Le marxisme repose sur une méthode d’analyse appelée matérialisme historique, qui part des conditions matérielles (production, rapports sociaux) pour comprendre la société. Cette approche a été résumée par Walter Rodney : elle étudie comment les humains interagissent avec la nature via le travail, produisant des technologies et des rapports sociaux. Contrairement aux idées ou aux mots, cette méthode se concentre sur les réalités concrètes. Par exemple, elle explique comment la conscience des ouvriers se forme dans leur lutte contre l’exploitation capitaliste. Cette méthode a inspiré des révolutionnaires comme Amilcar Cabral en Guinée-Bissau ou Thomas Sankara au Burkina Faso, qui ont adapté ces idées à leurs contextes locaux.

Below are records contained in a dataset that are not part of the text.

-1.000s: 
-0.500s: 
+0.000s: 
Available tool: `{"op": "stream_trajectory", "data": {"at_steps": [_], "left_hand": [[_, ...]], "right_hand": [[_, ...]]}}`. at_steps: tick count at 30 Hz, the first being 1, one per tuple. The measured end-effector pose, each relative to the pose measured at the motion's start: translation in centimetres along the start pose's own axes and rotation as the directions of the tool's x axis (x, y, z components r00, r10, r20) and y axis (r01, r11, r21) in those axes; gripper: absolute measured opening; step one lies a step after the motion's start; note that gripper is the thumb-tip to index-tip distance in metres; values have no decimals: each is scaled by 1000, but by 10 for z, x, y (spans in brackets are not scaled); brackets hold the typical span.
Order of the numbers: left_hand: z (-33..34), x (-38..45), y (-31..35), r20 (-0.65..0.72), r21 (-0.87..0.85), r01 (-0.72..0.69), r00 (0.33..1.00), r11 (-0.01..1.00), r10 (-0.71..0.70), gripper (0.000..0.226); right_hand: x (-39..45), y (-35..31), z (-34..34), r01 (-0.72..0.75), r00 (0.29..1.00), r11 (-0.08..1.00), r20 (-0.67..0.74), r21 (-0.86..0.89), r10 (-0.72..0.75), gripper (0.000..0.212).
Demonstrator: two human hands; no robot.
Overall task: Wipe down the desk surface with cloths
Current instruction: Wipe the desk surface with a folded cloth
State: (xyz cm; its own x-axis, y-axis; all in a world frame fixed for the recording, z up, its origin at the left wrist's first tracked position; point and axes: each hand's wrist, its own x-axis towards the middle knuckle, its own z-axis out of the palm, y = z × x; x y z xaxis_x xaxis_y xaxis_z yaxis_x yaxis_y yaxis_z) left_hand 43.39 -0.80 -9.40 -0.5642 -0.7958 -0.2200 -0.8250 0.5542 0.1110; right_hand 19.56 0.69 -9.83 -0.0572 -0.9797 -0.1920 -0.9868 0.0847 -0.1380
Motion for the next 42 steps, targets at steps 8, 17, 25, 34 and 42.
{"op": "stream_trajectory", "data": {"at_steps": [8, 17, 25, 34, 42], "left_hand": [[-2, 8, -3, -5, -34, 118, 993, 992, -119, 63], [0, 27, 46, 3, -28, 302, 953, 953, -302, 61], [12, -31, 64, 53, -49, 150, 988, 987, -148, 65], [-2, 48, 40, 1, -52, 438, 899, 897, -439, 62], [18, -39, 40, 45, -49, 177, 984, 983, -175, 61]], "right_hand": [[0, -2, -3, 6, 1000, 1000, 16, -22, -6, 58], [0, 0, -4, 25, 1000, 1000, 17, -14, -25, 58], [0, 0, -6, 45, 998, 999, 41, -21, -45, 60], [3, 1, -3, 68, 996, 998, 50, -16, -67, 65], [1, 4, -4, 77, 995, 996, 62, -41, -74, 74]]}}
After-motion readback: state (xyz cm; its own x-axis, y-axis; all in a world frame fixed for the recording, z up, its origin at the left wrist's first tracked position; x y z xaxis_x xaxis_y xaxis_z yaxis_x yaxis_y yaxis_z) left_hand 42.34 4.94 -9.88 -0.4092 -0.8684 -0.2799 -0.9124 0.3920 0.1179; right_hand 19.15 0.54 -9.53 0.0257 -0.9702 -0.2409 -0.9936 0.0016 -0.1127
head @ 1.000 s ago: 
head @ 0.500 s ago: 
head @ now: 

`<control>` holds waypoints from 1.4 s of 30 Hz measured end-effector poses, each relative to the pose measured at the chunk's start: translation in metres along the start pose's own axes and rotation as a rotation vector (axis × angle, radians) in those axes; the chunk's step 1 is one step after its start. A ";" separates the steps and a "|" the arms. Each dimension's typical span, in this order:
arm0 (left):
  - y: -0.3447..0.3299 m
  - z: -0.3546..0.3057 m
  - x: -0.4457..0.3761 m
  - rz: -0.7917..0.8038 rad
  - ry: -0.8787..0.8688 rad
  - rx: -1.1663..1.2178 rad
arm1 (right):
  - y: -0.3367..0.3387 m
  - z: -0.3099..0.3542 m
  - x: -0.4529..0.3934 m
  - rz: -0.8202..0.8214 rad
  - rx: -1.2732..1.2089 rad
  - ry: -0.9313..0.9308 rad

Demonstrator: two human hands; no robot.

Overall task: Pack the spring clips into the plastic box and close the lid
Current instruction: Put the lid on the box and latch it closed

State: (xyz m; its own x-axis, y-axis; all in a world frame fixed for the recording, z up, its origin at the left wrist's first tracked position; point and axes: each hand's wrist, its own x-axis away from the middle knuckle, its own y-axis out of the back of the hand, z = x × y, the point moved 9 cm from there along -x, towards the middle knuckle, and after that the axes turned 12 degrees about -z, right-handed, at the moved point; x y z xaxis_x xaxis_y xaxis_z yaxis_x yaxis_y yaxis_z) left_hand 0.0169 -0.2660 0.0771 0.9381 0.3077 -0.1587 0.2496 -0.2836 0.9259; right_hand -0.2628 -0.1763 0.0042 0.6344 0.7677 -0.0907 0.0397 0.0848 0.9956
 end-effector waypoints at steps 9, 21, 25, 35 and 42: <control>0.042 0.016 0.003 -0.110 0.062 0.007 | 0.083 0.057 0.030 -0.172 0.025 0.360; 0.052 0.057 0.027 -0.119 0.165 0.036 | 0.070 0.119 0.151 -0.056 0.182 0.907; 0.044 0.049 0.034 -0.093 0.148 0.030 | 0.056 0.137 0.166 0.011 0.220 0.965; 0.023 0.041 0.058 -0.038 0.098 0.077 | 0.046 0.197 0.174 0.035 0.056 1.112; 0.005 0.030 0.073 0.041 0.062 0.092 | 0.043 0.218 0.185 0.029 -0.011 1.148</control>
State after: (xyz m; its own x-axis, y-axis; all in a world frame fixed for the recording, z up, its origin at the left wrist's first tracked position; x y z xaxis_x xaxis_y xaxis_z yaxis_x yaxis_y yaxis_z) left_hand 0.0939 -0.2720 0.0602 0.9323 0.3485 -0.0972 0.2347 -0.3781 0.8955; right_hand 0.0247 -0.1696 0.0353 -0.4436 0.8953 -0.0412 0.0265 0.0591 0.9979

Marx a surtout analysé le capitalisme industriel, en supposant que les marchands, banquiers et propriétaires fonciers jouaient un rôle secondaire. Cependant, dans la réalité, d’autres formes de capital (comme le capital financier ou commercial) peuvent dominer. Par exemple, des entreprises comme Walmart ou Apple contrôlent aujourd’hui des secteurs entiers en imposant leurs conditions aux producteurs. De même, le capital bancaire et immobilier joue un rôle clé dans les crises économiques. Ces évolutions obligent à réviser certaines théories de Marx, car les lois du mouvement du capital ne s’appliquent pas de la même manière selon les secteurs ou les époques.
Marx a observé que le capitalisme divise la classe ouvrière pour mieux la contrôler. Par exemple, à Manchester, les industriels employaient des ouvriers irlandais, des femmes ou des migrants à moindre coût, ce qui faisait baisser les salaires. Cette stratégie renforçait le pouvoir des patrons en opposant les travailleurs entre eux. Marx a critiqué cette pratique, mais a aussi reconnu que la solution passait par l’organisation des ouvriers, notamment les plus marginalisés. Cette division (par genre, ethnicité ou nationalité) reste un outil du capitalisme contemporain, comme le montrent les inégalités persistantes dans le monde du travail.
Marx a critiqué les défenseurs du *libre-échange*, comme l’économiste Nassau W. Senior, qui affirmait que réduire la journée de travail à 10 heures ruinerait le capitalisme. En réalité, cette mesure a été adoptée en 1836 grâce aux rapports des inspecteurs d’État, prouvant que les lois du travail pouvaient être modifiées. Marx y voyait une avancée vers un avenir socialiste, car elle libérait du temps pour les ouvriers. Cette victoire illustre comment les luttes sociales peuvent transformer les règles du capitalisme, même si ces changements restent limités.